Sumner being about to return
into your neighborhood, I gladly accept his offer to take a
message to you. I wish I had anything beyond a dull Letter to
send! But unless, as my Wife suggests, I go and get you a
D'Orsay _Portrait_ of myself, I see not what there is! Do you
read German or not? I now and then fall in with a curious German
volume, not perhaps so easily accessible in the Western world.
Tell me. Or do you ever mean to learn it? I decidedly wish you
would.--As to the D'Orsay Portrait, it is a real curiosity:
Count D'Orsay the emperor of European Dandies portraying the
Prophet of spiritual Sansculottism! He came rolling down hither
one day, many months ago, in his sun-chariot, to the bedazzlement
of all bystanders; found me in dusty gray-plaid dressing-gown,
grim as the spirit of Presbyterianism (my Wife said), and
contrived to get along well enough with me. I found him a man
worth talking to, once and away; a man of decided natural gifts;
every utterance of his containing in it a wild caricature
_likeness_ of some object or other; a dashing man, who might,
some twenty years sooner born, have become one of Bonaparte's
Marshals, and _is,_ alas,--Count D'Orsay! The Portrait he dashed
off in some twenty minutes (I was dining there, to meet Landor);
we have not chanced to meet together since, and I refuse to
undergo any more eight-o'clock dinners for such an object.--Now
if I do not send you the Portrait, after all?
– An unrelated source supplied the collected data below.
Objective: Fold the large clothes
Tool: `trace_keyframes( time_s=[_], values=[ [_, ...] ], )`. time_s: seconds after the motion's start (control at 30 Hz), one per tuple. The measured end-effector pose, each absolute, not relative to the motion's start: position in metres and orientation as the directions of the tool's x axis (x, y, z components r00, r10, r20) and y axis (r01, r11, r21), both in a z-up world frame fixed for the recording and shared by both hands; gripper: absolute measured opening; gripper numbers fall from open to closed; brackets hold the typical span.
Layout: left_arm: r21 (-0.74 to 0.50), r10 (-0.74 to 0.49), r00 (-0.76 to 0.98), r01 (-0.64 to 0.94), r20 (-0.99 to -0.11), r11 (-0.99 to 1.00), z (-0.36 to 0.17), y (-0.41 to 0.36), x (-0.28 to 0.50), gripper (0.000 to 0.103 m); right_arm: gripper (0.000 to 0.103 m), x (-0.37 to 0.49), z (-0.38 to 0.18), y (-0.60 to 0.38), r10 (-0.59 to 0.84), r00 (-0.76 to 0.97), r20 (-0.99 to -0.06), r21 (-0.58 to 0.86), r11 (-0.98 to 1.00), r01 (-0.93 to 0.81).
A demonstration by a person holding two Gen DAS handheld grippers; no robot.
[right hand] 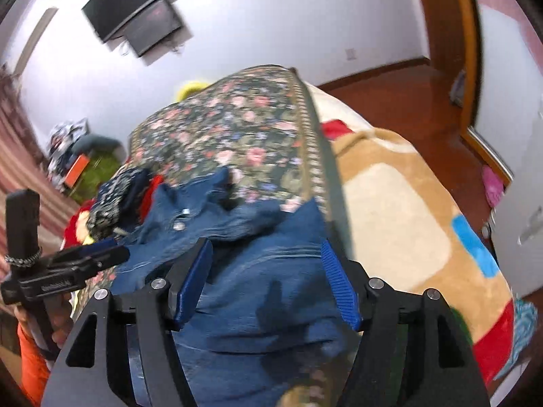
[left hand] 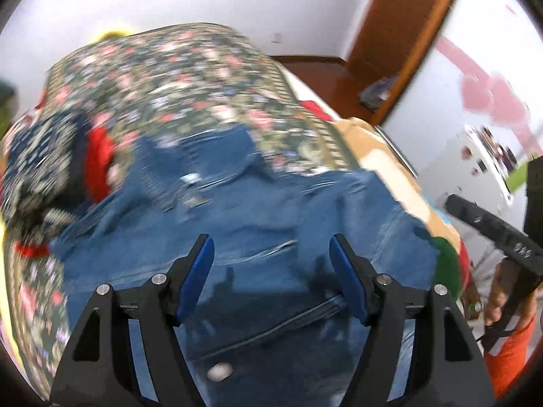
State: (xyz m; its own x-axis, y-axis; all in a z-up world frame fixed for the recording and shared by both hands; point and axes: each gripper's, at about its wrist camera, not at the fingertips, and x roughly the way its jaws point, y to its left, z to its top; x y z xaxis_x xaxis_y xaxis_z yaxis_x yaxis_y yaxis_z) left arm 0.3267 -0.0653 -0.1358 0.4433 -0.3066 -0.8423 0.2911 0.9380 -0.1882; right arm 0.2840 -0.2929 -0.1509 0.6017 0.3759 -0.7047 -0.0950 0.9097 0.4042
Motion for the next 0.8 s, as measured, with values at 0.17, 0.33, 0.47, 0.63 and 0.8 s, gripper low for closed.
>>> trace_keyframes(
  time_s=[0.17, 0.33, 0.47, 0.63, 0.8],
  values=[
    [-0.139, -0.299, 0.360, 0.407, -0.884, 0.903, -0.156, -0.129, 0.351, 0.069, 0.063, 0.285, -0.173, -0.321, 0.333, 0.577, -0.746, 0.397, 0.918, -0.016],
    [-0.097, -0.227, 0.272, 0.419, -0.935, 0.903, -0.197, -0.156, 0.375, 0.062, 0.063, 0.281, -0.197, -0.333, 0.319, 0.537, -0.781, 0.387, 0.922, 0.015],
    [-0.098, -0.199, 0.242, 0.374, -0.950, 0.922, -0.217, -0.153, 0.388, 0.032, 0.063, 0.278, -0.215, -0.334, 0.328, 0.499, -0.802, 0.390, 0.921, 0.022],
    [-0.106, -0.221, 0.310, 0.348, -0.925, 0.932, -0.197, -0.137, 0.389, 0.014, 0.063, 0.276, -0.223, -0.330, 0.334, 0.469, -0.818, 0.383, 0.924, 0.008],
    [-0.140, -0.285, 0.477, 0.316, -0.832, 0.938, -0.127, -0.114, 0.383, 0.013, 0.063, 0.273, -0.218, -0.320, 0.339, 0.463, -0.819, 0.369, 0.929, -0.028]
  ],
)
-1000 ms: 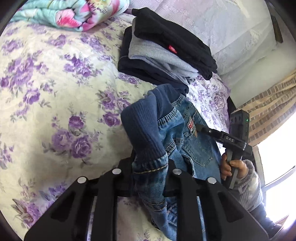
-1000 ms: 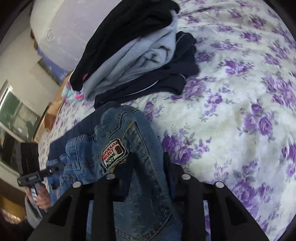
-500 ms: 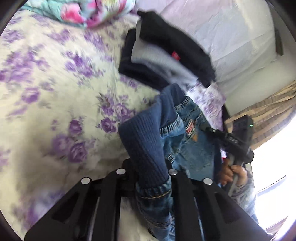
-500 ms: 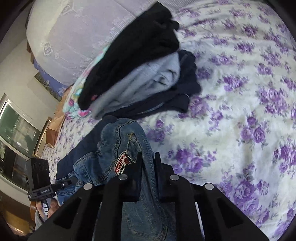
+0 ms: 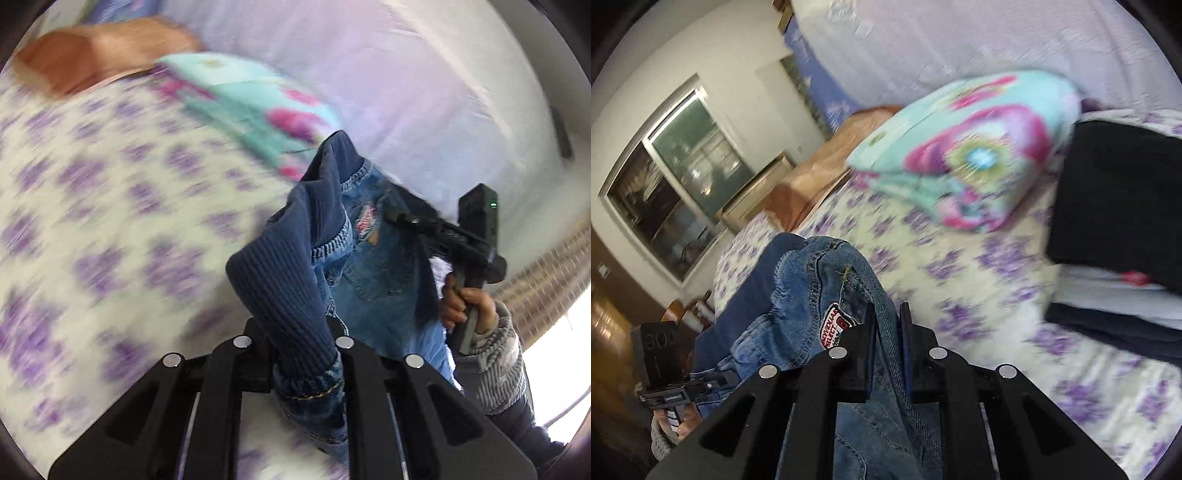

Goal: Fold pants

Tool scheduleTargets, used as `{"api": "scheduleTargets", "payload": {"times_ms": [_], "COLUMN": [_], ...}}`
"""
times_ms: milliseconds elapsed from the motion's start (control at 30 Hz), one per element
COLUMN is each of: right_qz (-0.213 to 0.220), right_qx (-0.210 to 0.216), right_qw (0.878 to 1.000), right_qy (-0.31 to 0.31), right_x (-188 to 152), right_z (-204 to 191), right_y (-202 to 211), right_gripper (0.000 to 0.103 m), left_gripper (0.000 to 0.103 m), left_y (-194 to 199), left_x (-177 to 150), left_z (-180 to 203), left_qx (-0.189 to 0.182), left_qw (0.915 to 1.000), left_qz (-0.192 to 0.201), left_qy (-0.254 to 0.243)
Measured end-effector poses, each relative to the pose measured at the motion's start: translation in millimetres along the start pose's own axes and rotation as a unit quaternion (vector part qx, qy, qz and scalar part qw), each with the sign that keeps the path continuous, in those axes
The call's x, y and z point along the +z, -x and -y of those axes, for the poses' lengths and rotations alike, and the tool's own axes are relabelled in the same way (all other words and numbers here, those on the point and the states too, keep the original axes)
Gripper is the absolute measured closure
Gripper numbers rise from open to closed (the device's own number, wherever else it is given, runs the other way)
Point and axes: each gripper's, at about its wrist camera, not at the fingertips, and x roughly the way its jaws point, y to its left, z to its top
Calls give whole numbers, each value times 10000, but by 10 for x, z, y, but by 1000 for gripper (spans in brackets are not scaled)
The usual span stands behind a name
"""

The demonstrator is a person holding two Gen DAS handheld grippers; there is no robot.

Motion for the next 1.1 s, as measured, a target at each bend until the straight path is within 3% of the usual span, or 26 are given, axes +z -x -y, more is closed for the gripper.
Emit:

Fraser's account of the _Miscellanies_ stood legibly extended
over large spaces of paper, and was in several senses amazing to
look upon. I trouble _you_ only with the result. Two Hundred
and forty-eight copies (for there were some one or two
"imperfect"): all these he had sold, at two guineas each; and
sold swiftly, for I recollect in December, or perhaps November,
he told me he was "holding back," not to run entirely out. Well,
of the L500 and odd so realized for these Books, the portion that
belonged to me was L239,--the L261 had been the expense of
handing the ware to Emerson over the counter, and drawing in
the coin for it! "Rules of the Trade";--it is a Trade, one would
surmise, in which the Devil has a large interest. However,--not
to spend an instant polluting one's eyesight with that side of
it,--let me feel joyfully, with thanks to Heaven and America,
that I do receive such a sum in the shape of wages, by decidedly
the noblest method in which wages could come to a man.